Monday, April 15, 2024
49.0°F

Council seeks divine guidance

| March 10, 2005 11:00 PM

By BRENT SHRUM Western News Reporter

Future Libby City Council meetings will open with a prayer, the council has decided.

At its regular monthly meeting on Monday, the council approved a proposal from the Libby Ministerial Association to start each meeting with a plea for divine guidance. Association president Rick Weinert told the council his group wants to have a representative at each meeting to "ask God's blessing, God's direction for your meetings."

Weinert said he had already provided the council with copies of letters from the governor's office and the Rutherford Institute - a conservative legal resource center - supporting the legality of the proposal.

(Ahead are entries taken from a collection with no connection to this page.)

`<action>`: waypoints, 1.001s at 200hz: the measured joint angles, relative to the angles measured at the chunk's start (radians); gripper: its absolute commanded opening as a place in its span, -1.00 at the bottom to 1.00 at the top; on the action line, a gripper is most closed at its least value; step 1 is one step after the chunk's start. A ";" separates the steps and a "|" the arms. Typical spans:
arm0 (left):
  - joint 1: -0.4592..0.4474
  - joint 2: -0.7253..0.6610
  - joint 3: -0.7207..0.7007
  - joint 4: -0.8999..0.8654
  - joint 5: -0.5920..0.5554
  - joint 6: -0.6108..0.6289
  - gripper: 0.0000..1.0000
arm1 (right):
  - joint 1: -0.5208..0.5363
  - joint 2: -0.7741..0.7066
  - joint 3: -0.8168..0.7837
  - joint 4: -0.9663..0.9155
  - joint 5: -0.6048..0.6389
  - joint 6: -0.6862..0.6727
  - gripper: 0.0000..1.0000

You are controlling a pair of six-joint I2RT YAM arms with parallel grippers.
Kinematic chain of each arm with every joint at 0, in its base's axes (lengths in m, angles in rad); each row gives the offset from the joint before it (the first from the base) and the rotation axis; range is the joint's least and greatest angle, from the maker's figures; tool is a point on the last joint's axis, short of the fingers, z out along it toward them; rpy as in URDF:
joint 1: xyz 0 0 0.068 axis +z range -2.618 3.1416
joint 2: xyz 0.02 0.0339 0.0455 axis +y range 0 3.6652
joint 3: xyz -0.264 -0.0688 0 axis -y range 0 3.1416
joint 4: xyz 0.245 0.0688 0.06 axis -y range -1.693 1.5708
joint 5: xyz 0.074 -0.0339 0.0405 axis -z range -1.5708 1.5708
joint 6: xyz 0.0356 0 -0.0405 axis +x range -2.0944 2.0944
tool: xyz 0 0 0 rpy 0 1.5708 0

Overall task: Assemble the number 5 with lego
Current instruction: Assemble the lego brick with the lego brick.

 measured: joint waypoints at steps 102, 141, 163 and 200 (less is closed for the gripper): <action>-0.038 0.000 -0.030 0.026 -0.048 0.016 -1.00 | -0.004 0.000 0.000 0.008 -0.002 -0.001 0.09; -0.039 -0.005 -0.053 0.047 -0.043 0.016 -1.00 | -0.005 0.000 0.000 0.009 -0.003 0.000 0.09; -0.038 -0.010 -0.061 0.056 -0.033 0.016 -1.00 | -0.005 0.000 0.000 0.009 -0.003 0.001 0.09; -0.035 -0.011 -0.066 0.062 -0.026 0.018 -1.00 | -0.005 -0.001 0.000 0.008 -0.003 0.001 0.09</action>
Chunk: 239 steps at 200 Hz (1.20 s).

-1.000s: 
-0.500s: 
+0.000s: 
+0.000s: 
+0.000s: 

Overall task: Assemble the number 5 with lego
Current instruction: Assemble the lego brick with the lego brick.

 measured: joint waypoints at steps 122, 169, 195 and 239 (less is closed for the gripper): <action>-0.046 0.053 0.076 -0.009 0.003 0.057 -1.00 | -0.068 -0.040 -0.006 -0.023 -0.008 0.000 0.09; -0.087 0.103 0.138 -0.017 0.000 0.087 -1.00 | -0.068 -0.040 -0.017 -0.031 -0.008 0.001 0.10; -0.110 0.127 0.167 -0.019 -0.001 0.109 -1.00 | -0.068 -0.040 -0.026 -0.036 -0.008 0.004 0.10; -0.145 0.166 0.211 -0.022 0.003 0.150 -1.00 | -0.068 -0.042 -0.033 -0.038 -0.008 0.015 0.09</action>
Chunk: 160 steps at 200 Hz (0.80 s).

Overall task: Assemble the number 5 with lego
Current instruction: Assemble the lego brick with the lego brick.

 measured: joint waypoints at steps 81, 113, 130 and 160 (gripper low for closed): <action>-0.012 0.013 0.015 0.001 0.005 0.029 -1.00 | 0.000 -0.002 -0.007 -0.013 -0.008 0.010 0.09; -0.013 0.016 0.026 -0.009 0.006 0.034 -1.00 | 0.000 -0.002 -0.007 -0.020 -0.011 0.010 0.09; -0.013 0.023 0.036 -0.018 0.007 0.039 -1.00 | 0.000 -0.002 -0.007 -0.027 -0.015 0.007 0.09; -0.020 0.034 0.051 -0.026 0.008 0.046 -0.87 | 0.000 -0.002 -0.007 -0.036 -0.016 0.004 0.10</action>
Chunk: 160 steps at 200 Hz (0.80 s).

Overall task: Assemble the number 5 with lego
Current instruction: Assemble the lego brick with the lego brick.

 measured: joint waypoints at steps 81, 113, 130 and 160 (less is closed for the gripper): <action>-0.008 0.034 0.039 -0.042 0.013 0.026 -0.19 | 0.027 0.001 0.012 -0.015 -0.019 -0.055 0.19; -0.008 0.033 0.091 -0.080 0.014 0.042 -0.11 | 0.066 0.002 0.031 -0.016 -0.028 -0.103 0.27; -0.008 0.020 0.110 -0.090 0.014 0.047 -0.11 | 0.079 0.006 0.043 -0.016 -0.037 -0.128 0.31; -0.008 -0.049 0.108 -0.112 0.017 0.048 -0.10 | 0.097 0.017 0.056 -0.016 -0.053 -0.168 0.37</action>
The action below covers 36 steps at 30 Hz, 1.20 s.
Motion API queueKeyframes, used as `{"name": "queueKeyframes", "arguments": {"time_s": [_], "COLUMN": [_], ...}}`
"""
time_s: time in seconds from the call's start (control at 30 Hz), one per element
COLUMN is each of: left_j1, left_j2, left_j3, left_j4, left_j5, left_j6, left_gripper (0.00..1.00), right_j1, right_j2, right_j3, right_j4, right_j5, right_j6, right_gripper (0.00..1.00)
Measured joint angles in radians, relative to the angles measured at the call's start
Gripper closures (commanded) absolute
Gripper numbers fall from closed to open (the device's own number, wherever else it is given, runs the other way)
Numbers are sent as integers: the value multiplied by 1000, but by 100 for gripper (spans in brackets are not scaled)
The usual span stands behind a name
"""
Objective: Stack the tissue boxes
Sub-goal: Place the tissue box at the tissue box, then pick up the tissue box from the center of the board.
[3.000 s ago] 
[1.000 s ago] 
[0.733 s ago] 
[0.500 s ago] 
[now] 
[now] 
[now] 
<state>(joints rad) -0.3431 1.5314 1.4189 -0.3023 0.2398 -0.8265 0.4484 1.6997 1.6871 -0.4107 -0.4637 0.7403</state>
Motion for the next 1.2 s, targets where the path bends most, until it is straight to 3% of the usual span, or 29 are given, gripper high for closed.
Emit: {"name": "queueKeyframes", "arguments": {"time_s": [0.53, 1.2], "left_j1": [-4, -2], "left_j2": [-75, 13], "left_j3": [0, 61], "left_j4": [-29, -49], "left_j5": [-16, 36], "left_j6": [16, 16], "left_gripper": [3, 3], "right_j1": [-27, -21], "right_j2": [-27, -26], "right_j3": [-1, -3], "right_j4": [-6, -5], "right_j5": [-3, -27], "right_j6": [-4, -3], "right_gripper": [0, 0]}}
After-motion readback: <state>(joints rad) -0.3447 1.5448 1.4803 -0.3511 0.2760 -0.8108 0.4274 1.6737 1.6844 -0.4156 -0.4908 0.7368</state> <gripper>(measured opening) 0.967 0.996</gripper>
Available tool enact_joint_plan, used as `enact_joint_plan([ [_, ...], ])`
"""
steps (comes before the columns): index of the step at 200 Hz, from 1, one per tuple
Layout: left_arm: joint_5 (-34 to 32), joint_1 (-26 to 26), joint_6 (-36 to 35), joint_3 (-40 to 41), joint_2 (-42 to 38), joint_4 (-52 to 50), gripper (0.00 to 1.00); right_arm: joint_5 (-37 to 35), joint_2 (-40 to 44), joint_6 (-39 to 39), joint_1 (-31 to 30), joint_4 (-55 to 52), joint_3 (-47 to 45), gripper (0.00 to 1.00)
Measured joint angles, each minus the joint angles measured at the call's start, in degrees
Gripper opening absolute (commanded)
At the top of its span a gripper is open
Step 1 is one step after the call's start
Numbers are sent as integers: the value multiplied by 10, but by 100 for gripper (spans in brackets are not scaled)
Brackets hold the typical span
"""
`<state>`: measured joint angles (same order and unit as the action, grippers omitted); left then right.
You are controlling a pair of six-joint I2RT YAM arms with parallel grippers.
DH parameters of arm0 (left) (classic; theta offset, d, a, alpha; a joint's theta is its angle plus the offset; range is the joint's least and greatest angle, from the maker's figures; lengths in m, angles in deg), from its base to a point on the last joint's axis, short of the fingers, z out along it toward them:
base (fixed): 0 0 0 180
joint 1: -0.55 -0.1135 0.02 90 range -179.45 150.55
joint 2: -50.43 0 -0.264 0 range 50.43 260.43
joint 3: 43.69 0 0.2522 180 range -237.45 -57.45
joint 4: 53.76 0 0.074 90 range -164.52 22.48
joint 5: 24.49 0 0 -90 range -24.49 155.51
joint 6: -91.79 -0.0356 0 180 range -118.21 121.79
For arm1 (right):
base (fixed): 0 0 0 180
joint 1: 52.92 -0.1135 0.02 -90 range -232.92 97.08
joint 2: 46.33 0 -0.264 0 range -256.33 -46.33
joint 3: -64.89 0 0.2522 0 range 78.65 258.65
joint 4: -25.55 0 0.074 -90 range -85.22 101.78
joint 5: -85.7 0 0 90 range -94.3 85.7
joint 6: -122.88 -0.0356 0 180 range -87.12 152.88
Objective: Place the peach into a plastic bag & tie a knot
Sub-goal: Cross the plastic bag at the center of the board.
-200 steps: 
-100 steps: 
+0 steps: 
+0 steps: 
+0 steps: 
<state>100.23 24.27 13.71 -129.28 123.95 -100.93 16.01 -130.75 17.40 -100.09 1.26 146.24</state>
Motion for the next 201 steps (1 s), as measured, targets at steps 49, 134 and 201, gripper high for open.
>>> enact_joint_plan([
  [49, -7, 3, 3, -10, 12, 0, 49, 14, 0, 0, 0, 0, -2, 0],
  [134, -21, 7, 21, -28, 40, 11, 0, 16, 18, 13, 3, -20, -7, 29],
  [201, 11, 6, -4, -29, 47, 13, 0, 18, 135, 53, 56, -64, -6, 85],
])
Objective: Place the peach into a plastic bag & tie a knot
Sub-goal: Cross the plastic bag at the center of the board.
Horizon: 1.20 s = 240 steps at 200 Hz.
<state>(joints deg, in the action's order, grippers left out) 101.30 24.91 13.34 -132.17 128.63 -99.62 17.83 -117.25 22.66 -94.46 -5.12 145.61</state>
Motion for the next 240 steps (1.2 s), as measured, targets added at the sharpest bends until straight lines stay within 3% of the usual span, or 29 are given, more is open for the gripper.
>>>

"I don't think that there are any legal problems with that," he said. "We just want to make ourselves available to serve you in that way."

Councilman Doug Roll said his understanding of the law is that it would be acceptable to open public meetings with prayer as long as the prayer is not led by the council itself.

"We would have to have it open to everyone, be it Islam or something like that, if someone wanted to come and do that," Mayor Tony Berget added.

Councilman Walt McElmurry made a motion to approve the proposal, and Stu Crismore seconded the motion. City Attorney Scott Spencer offered no objection.

"I come from a church that prays everyplace, all the time," he said.

Bob Havens, pastor of the Nazarene Church in Libby, said the council acknowledges the existence of a supreme being in its recital of the Pledge of Allegiance at the beginning of each meeting. Adding a prayer isn't a big step, he suggested.

"You've already recognized that there is a God and there is 'one nation under God,' and now we're just invoking him to give us wisdom," he said.

"Amen," McElmurry said.

The motion passed without objection.